BEGIN Provided data
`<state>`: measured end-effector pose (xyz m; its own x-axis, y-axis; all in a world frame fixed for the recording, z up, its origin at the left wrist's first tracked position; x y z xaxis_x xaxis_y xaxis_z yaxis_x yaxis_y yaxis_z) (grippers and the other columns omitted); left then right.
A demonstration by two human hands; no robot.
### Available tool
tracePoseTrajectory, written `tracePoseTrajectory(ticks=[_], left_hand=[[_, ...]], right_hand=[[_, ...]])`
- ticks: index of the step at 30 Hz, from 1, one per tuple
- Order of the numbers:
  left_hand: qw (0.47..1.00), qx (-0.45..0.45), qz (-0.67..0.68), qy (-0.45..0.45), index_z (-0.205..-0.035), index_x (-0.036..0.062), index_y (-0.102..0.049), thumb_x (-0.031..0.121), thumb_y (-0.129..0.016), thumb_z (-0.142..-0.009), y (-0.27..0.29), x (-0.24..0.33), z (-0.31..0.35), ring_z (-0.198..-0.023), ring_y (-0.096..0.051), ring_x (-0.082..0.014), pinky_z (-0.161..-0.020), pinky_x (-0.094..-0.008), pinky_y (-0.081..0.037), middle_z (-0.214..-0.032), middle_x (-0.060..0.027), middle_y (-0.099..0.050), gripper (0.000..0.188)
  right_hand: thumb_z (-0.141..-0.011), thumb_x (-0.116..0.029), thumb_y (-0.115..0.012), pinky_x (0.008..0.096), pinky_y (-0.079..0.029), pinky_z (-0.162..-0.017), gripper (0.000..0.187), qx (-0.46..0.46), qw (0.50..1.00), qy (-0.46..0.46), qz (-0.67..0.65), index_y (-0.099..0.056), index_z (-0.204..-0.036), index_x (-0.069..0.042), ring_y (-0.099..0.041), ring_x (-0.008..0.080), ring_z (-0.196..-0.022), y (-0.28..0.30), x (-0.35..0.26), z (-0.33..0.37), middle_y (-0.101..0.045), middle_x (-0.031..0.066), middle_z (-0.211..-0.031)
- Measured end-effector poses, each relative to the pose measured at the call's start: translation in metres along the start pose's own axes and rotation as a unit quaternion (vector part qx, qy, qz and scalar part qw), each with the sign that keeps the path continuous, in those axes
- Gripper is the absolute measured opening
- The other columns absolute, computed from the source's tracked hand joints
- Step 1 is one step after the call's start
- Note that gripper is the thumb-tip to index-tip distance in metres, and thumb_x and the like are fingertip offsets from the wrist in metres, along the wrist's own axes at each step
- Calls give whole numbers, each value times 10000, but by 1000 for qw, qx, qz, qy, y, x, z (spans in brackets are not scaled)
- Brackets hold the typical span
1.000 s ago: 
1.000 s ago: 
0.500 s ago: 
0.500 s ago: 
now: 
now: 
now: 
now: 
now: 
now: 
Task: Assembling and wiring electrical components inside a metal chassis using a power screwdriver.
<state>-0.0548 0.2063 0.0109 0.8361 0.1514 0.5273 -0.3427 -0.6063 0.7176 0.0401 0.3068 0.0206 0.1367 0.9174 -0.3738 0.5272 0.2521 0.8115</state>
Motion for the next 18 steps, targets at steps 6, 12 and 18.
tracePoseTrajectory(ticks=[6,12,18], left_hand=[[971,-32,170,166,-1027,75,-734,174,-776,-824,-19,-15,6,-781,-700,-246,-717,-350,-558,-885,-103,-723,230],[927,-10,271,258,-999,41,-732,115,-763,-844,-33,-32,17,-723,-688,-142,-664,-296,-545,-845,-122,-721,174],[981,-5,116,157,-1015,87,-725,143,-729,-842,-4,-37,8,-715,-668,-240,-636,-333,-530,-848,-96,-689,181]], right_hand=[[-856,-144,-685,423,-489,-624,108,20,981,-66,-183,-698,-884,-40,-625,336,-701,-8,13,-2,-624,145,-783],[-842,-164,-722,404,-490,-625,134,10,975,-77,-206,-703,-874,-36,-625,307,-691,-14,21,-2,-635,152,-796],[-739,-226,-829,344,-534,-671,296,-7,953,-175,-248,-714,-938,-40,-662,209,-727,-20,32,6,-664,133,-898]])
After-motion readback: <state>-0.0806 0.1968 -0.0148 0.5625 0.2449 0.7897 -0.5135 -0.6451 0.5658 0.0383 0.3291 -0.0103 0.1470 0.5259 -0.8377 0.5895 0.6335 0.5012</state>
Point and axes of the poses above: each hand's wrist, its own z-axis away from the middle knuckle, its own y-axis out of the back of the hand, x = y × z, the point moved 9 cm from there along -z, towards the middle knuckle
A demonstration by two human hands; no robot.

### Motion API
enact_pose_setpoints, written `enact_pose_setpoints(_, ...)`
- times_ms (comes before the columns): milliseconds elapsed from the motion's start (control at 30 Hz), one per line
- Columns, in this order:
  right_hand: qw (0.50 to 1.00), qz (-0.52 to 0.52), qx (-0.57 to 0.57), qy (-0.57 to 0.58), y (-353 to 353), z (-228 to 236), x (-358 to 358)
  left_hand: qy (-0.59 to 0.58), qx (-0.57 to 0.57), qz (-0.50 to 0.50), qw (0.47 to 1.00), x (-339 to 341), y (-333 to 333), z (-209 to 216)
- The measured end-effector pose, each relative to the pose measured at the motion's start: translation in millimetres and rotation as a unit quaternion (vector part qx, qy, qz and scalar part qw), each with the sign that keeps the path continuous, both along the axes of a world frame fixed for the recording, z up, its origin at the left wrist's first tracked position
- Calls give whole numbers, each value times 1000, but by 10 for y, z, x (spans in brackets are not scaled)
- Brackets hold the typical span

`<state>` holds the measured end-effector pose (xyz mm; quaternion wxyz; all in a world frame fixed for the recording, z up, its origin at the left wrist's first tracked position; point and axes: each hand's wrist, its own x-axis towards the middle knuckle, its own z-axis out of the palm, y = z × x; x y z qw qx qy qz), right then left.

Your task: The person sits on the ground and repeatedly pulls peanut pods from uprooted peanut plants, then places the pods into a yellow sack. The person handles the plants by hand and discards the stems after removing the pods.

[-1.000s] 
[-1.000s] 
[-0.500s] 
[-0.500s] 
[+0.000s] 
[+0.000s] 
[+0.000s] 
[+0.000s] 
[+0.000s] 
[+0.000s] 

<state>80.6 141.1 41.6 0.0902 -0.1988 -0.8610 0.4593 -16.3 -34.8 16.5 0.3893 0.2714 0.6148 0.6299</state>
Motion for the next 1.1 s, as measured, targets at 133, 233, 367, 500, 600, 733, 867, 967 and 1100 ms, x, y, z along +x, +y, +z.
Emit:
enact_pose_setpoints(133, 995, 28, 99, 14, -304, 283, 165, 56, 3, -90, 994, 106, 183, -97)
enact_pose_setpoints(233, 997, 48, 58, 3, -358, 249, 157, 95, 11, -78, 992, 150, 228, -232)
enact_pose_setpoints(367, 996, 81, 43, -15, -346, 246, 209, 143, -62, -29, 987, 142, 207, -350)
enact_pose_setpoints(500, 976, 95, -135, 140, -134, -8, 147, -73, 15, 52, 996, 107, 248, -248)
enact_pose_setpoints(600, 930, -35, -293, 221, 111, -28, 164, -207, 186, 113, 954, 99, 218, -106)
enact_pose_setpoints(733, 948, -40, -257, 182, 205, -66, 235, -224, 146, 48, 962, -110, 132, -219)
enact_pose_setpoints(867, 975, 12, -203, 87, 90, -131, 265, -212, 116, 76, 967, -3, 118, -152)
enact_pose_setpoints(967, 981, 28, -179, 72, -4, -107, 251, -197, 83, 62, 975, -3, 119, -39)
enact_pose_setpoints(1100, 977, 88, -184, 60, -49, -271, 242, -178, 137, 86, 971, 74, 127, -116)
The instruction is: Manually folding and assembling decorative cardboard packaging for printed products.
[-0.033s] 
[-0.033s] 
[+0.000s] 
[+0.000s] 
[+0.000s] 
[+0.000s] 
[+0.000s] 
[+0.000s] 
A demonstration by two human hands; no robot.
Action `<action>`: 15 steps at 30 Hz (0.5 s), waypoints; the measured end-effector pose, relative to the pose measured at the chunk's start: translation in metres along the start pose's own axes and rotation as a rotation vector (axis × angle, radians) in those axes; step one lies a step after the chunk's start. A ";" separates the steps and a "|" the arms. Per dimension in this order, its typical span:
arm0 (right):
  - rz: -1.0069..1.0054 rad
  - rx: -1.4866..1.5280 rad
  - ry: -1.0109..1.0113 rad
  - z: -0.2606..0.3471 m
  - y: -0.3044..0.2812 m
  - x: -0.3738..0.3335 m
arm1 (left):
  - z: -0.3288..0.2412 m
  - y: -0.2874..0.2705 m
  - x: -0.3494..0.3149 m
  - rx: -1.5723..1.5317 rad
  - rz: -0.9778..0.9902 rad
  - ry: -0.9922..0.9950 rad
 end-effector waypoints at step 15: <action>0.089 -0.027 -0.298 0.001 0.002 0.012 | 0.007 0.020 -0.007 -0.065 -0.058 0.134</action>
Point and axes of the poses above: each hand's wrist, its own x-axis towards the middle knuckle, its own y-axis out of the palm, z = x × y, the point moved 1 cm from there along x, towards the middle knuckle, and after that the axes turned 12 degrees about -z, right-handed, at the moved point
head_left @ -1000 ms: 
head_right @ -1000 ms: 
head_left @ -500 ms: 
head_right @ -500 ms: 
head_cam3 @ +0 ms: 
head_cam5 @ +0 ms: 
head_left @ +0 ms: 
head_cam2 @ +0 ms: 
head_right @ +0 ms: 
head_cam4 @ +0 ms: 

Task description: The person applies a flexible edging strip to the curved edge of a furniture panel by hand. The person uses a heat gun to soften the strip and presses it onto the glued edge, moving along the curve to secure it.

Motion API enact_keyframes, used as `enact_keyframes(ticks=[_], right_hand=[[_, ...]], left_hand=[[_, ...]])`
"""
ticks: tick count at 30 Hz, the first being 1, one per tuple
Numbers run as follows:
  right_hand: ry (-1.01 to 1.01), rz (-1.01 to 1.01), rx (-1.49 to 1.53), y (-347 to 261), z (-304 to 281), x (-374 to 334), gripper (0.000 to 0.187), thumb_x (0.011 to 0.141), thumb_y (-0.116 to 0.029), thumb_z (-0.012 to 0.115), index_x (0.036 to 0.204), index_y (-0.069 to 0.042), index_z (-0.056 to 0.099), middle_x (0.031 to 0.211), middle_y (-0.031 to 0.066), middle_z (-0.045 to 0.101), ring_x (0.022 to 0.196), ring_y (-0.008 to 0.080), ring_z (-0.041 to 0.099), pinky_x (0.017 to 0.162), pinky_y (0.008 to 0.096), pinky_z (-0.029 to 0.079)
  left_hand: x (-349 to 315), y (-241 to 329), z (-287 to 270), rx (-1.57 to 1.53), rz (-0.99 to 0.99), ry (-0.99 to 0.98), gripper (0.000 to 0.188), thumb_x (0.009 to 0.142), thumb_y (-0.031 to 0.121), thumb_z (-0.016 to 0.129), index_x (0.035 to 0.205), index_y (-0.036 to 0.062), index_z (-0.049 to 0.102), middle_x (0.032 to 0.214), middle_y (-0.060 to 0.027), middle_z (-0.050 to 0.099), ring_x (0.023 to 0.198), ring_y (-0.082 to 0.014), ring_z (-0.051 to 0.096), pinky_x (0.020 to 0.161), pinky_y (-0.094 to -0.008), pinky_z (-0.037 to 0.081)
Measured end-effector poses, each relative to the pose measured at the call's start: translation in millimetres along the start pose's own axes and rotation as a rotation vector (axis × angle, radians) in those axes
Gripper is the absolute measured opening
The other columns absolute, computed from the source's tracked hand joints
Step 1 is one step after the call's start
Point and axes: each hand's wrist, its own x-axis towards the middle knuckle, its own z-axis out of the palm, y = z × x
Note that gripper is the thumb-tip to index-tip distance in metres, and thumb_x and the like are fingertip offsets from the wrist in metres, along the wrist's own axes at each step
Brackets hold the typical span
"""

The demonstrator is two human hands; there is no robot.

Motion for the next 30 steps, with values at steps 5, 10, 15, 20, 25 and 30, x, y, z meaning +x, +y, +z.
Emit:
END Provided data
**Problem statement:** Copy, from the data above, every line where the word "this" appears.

**Task output:**
- Columns, in this order:
Action `<action>`: 15 steps at 30 Hz (0.5 s), waypoints; the measured end-effector pose, relative to the pose measured at the chunk's start: translation in metres along the start pose's own axes and rotation as a rotation vector (axis × angle, radians) in those axes; step one lies a step after the chunk's start. A ";" separates the steps and a "|" the arms. Per dimension in this order, its typical span:

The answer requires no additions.